The 2008 Beijing Olympic Games are over. Viewers have witnessed new world records, triumphs, defeats, and the Olympic ideals of athletic excellence and world cooperation. Yes, there was a doping scandal involving equestrian horses, but horses are too simple to be held responsible for their actions. Plus: Who watches equestrian events anyways?

China, the host of the games, raked in the medals. Chinese athletes competing in weightlifting, diving, judo, gymnastics, and shooting have had the pinnacle of athletics, the Olympic gold medal, placed around their necks, while watching their flag being raised and their national anthem played before a stadium of fevered spectators.

Most of these sports are ones a typical Chinese person would never have a chance try. Ping pong, badminton, basketball and football (soccer) dominate the national sporting psyche. Diving? Few citizens of The Middle Kingdom know how to swim. Gymnastics? If that translates to avoiding obstacles while running to catch a bus perhaps the average Chinese Joe has experience (and could be the next medalist).

Inside a Shenzhen (China) Metro train.

There is an event, one that takes place each day all across China: A super competitive melee that sees thousand of combatants, athletic and otherwise, engaged in a fiery battle.

It a combination of sprinting and gladiatorial combat. Only the strongest and smartest win, and they will never receive a medal, ovations, or a playing of the national anthem. The lucky few, the winners, only receive a seat. Yes: The Subway Sprint.

Boarding a Chinese subway train (The Metro is it is known in China) is an extreme sports, as dangerous as UFC fighting done while bungee jumping. I’m a fan of weird unusual sports. There are no rules, scribed or unwritten. It’s a dog-eat-dog sport, all for a cherished seat on a train, a chance to rest the weary bones.

It goes like this. The monitors on the subway platform show all and sundry the next train is due in two minutes. The athletes start jockeying for position, loose huddles form around the glass doors that will open in less than 120 seconds. The proper procedure is to queue to the right and left of the doors, allowing the subway passengers to exit out the middle. This rarely happens. If elbows were daggers the pushing and shoving would rend deep wounds.

They wait, preparing. They size each other up. Does he have what it takes? Can she take the gold? No, I’m better trained. There’s a slight push, perhaps a microscopic shove, as more competitors crowd the doors.
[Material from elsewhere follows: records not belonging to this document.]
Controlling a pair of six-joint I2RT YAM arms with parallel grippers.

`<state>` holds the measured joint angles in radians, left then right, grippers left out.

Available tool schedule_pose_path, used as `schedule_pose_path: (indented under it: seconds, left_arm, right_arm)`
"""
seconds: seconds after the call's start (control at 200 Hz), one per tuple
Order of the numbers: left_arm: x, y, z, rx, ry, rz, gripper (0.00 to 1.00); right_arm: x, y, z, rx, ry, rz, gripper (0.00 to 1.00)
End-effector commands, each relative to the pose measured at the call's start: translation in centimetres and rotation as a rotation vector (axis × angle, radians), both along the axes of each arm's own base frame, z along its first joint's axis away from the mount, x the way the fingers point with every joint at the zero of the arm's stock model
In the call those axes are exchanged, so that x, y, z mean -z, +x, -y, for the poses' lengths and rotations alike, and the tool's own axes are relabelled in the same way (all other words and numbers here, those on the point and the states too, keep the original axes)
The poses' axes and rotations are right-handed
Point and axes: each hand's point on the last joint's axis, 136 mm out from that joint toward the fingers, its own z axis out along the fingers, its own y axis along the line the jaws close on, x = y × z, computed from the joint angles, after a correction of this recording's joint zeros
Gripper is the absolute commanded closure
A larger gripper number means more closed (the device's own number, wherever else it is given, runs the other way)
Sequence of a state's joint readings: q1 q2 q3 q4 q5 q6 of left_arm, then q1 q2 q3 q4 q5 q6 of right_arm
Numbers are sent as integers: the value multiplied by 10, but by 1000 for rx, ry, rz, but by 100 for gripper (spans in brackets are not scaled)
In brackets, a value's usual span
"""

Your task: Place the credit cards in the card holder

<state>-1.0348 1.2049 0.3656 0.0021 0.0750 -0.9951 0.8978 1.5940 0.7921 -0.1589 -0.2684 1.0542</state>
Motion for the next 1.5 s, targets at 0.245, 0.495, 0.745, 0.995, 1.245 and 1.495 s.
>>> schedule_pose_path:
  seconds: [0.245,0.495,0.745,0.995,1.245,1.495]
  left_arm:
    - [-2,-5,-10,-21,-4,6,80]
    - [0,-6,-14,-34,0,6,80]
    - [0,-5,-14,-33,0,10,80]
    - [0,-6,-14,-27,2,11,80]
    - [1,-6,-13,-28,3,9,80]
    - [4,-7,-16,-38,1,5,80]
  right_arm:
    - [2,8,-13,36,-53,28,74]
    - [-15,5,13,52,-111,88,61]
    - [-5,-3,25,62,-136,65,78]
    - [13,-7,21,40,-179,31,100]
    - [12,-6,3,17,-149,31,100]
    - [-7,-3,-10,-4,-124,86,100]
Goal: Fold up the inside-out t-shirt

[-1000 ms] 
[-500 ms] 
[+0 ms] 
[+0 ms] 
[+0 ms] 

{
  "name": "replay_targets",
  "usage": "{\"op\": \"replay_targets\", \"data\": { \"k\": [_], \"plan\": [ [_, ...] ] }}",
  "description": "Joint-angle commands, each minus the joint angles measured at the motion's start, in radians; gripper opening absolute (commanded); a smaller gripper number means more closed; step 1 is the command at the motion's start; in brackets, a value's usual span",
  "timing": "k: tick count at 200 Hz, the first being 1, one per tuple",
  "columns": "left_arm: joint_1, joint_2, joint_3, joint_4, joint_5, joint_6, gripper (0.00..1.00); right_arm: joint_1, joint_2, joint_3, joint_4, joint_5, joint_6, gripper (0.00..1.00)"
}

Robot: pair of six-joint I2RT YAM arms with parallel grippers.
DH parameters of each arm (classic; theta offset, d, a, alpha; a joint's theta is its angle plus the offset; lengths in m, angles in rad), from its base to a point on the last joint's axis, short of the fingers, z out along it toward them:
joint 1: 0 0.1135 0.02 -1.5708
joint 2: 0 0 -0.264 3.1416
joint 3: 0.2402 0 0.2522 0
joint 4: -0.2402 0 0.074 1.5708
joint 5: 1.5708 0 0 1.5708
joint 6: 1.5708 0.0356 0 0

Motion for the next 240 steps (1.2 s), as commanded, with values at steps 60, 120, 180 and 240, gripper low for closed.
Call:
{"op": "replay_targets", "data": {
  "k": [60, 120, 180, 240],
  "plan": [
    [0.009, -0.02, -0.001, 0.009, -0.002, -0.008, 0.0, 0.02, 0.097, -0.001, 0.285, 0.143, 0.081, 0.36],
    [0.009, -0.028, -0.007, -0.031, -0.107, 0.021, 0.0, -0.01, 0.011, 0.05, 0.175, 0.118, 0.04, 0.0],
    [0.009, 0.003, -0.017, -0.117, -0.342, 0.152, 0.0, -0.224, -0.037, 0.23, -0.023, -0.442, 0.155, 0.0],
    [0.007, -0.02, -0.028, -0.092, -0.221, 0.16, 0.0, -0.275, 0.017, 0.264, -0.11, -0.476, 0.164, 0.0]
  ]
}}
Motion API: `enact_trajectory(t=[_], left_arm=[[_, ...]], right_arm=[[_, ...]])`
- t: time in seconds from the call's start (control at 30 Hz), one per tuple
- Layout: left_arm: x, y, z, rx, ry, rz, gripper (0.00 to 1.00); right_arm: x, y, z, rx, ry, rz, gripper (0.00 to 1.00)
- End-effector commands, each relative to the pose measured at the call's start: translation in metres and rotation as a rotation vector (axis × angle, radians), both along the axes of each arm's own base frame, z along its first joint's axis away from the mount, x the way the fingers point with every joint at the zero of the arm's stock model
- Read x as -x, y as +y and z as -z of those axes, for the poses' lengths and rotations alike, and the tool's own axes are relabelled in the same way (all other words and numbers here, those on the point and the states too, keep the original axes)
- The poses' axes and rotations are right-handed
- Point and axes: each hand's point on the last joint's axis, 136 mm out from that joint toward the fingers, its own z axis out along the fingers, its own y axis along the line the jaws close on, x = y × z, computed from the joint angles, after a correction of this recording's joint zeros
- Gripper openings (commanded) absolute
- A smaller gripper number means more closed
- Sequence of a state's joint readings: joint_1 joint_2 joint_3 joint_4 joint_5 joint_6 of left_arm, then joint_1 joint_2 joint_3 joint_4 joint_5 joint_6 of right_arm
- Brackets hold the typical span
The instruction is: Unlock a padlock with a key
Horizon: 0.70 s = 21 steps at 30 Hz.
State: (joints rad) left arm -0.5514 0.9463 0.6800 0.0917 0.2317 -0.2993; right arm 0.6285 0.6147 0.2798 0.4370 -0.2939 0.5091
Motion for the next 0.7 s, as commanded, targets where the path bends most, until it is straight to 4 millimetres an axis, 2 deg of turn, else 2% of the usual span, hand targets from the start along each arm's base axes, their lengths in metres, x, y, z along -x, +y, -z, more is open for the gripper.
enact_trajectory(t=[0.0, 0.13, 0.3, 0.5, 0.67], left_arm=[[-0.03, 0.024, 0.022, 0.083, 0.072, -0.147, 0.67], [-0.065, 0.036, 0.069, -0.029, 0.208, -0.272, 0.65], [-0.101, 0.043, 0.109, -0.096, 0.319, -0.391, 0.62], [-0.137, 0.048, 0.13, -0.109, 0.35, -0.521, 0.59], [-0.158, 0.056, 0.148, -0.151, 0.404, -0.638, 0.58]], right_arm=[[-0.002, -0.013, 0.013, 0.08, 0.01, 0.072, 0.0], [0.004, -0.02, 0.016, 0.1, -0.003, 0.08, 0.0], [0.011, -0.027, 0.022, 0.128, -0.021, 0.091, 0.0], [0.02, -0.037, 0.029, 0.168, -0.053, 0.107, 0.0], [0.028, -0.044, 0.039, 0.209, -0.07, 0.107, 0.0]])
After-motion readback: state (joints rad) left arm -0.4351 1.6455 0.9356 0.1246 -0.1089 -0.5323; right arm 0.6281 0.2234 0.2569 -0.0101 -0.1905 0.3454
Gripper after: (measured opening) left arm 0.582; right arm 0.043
They glance at the other queues. Is there a better one with less people?

The monitor clicks: One minute.

Then: A rush down the escalator, down the stairs. The queues expand, becoming a living, breathing force of their own. Energy, karma, ectoplasm, and a thousand auras swarm like rabid killer bees.

The light of the train illuminates the dark tunnel. A pleasant, recorded voice says in Mandarin, Cantonese, and English that the train is arriving, mind your manners. The crowd tenses like coiled snakes. Adrenaline floods the systems of a thousand competitors, aged 8 to 80.

Mark Phelps winning at the 2008 Beijing Olympics. Hey Mark: I challenge you to the Shenzhen Subway Sprint. There will be no gold medal for you!

Michael Phelps at the 2008 Beijing Olympics. Hey Michael: I challenge you to the Shenzhen Subway Sprint. There will be no gold for you!

The train slows, the doors aligning with the station’s glass portals. You can almost hear the gnashing of teeth and creak of tensed tendons, ready to launch the athletes, full force, into the combative sprint.

With a double electronic chime the inner doors open. The crowd surges, a silent tsunami hitting an unsuspecting beach. The outer door, the platform door, the magic portal to a stainless steel bench and 20 minutes of relaxation, opens.

Then it’s over. The competitors, the strong and experienced, the sly and wily, are in the car and on a bench. You can almost see a colorful animated trail in their wake. The benches are full in three-quarters of a second. It’s over in a flash. A photo finish would never be fast enough to record the victors. The losers, knowing they never really had a chance, search for a rail to hold as the doors close and the train pulls away.

The Summer Olympics are held every four years. Subway Sprinting takes place a thousand times a day.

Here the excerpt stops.